Requirement
All lines from the one containing "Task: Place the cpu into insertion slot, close" down to the one containing "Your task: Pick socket", both ends included, are to be given again exactly; omit the rest of the listing below.
•••••
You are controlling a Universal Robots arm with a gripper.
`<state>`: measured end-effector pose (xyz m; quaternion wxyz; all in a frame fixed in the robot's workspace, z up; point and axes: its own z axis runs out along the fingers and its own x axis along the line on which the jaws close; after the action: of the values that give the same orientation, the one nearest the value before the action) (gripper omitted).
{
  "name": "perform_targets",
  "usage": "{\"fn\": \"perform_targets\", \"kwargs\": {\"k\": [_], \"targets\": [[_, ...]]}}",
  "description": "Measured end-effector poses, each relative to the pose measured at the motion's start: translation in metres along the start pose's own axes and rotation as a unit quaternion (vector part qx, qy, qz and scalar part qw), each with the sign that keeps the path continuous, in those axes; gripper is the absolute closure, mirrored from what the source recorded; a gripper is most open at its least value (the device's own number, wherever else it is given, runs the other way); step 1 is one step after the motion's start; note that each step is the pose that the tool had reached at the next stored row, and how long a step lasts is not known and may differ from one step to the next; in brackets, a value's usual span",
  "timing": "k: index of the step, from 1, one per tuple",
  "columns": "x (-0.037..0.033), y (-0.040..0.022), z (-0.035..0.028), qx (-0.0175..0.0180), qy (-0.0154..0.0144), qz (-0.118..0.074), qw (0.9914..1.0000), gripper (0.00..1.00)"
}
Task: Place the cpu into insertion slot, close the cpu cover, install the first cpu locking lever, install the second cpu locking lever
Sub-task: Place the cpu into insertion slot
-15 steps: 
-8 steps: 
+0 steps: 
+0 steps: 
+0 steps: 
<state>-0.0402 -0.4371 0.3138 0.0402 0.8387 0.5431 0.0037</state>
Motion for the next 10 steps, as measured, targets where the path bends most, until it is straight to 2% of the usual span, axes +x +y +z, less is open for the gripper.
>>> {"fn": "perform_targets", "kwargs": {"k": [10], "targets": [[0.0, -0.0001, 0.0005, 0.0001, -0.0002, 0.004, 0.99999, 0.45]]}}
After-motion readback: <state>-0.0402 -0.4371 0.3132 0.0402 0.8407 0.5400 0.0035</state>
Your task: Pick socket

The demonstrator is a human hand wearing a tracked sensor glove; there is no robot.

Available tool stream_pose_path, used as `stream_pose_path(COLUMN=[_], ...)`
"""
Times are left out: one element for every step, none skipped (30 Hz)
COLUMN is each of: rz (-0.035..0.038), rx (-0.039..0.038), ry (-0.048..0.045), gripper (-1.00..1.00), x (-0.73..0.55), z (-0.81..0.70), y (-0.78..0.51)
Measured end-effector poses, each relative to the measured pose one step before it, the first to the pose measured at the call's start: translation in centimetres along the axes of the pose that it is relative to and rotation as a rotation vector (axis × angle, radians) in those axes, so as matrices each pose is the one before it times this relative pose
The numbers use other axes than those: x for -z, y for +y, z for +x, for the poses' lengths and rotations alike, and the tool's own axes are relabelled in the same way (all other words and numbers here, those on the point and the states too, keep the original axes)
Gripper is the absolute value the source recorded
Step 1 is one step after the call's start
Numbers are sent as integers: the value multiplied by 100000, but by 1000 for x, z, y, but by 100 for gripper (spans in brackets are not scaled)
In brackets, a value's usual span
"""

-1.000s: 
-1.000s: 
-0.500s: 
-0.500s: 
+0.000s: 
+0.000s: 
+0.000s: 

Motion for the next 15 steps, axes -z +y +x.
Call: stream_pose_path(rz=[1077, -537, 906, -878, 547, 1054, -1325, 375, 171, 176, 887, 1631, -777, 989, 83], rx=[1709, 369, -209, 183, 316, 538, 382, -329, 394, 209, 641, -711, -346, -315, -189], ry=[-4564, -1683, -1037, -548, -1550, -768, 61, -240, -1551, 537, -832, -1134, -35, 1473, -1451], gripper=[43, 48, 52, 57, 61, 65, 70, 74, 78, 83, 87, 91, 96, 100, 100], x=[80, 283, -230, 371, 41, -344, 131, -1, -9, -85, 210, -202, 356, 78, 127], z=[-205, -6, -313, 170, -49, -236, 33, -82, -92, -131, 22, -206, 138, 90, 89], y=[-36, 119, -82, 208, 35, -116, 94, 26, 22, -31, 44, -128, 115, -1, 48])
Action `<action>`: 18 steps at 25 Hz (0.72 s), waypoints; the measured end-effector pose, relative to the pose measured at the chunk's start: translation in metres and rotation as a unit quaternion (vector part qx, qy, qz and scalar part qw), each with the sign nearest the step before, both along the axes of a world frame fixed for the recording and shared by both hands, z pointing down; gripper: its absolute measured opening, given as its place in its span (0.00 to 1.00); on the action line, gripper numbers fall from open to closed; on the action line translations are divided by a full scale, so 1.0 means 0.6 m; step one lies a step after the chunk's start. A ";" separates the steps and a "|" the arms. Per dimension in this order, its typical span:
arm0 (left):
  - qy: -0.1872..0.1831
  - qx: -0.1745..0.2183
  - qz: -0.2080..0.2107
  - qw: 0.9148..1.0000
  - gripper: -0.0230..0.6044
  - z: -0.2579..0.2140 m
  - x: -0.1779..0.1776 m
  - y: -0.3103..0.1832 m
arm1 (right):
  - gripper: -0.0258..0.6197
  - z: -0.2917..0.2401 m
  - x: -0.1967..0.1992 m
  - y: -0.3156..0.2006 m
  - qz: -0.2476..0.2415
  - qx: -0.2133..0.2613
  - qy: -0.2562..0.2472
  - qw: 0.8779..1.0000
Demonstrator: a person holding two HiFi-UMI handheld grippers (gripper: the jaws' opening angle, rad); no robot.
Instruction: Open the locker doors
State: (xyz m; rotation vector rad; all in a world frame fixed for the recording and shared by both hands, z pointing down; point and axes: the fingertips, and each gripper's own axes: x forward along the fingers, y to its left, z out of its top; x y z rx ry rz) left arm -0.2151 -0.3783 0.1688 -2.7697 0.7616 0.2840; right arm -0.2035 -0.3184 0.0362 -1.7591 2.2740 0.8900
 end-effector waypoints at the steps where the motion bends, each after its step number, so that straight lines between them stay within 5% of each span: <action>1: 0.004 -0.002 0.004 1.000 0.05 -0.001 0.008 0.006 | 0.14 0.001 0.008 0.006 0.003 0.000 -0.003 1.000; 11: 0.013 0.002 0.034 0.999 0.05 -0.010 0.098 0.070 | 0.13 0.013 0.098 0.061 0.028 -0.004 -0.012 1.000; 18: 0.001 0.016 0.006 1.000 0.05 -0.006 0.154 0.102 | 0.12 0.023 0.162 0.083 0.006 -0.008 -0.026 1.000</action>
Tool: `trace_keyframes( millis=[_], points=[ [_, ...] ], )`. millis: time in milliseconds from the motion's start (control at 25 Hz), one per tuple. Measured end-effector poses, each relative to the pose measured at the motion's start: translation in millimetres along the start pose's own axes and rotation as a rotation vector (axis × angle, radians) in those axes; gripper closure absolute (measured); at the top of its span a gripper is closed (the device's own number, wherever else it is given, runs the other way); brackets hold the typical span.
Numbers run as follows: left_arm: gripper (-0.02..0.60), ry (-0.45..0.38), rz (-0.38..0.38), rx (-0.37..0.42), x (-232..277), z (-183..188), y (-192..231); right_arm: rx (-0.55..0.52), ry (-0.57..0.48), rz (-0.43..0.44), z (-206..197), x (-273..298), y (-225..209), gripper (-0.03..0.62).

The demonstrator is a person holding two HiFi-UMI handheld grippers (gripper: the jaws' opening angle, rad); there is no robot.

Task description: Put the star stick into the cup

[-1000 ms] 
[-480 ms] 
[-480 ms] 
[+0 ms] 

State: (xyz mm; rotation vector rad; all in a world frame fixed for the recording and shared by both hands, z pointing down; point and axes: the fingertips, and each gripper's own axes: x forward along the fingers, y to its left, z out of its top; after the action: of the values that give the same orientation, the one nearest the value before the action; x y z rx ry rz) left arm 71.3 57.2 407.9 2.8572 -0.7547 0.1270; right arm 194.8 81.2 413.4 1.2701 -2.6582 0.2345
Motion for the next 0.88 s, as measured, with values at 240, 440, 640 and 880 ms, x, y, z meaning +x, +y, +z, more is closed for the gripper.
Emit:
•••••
Task response
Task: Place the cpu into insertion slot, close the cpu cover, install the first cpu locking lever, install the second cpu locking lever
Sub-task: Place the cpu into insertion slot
-15 steps: 
-8 steps: 
+0 steps: 
+0 steps: 
+0 steps: 
<state>-0.0402 -0.4371 0.3138 0.0402 0.8387 0.5431 0.0037</state>
Motion for the next 10 steps, as measured, targets where the path bends most, until it is straight to 2% of the usual span, axes +x +y +z, less is open for the gripper.
>>> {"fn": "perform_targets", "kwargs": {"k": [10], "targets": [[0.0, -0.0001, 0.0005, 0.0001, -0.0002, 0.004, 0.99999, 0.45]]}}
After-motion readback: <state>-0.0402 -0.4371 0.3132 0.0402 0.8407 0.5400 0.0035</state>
Your task: Pick socket

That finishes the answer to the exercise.